Der Innenraum der nach Norden ausgerichteten Kirche hat die bauzeitliche, nach einheitlichem Entwurf gefertigte Ausstattung weitgehend unverfälscht bewahren können. Die verwendeten Materialien – wie Eichenholz für das Gestühl, die Kanzel, die Orgel und die Emporenbrüstung, dann Marmor für den Altar und das Taufbecken, schließlich Rochlitzer Porphyr für die Stützen und Messing für die nahezu vollständig erhaltenen Wand- und Deckenleuchter – zeugen von einem hohen ästhetischen Anspruch.

Die Belichtungs- und Beleuchtungskonzeption vervollkommnet die Raumwirkung. Gerade der Lichteinfall durch die farbige Verglasung wurde mit punktueller elektrischer Beleuchtung sinnvoll ergänzt und bereichert.

177.000 Euro aus dem Denkmalschutz-Sonderprogramm des Bundes

Am 20. Mai hatte Leipzigs Bundestagsabgeordneter Jens Lehmann (CDU) schon aus dem Haushaltsausschuss des Bundestages berichtet, dass auch der Bund Geld zur Sanierung der Fassade zuschießt.

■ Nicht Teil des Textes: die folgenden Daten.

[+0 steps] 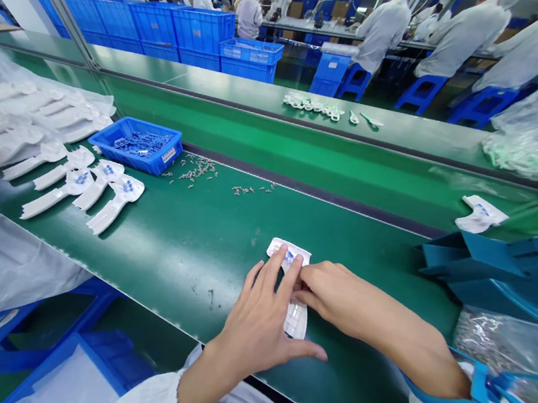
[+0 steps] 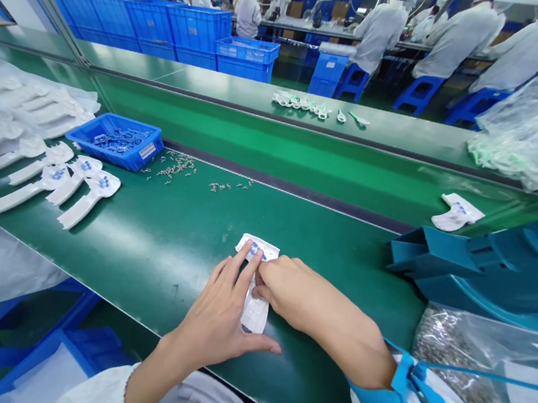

„Gestern bewilligte der Haushaltsausschuss des Deutschen Bundestages die Fördermittel für das Denkmalschutz-Sonderprogramm des Bundes. Daraus erhält die Michaelis-Friedens-Kirchgemeinde am Leipziger Nordplatz bis zu 177.000 Euro vom Bund für die dringend notwendigen Sanierungsmaßnahmen“, meldete Lehmanns Büro.

„Die Fördermittelzusage für die Michaeliskirche freut mich sehr. Mit der zugesagten Förderung können nun geplante Sanierungsschritte im Kircheninnenraum begonnen werden“, sagte Jens Lehmann bei der Gelegenheit und betonte, er habe sich persönlich für die Mittelvergabe bei Staatsministerin Monika Grütters, der Beauftragten der Bundesregierung für Kultur und Medien, eingesetzt.

Durch die Zusage können nun u. a. die Buntglasfenster im Altarraum, im Kirchenschiff über den Emporen und auf der Orgelempore saniert, die Fassadeninstandsetzung im Bereich der Seitenschiffe Ost und West sowie die Verfugung der Sandsteinblöcke vorgenommen werden.

„Die Zusage der Mittel wird die über 3.800 Mitglieder der Michaeliskirchgemeinde, aber auch viele Leipziger sehr freuen. Mir ist es ein besonderes Anliegen, das Sanierungsvorhaben weiter zu begleiten, sodass der geplante Abschluss aller Arbeiten im Jahr 2027 eingehalten werden kann und alle Leipziger dann ihre Michaeliskirche in ganzer Pracht genießen können“, so Jens Lehmann.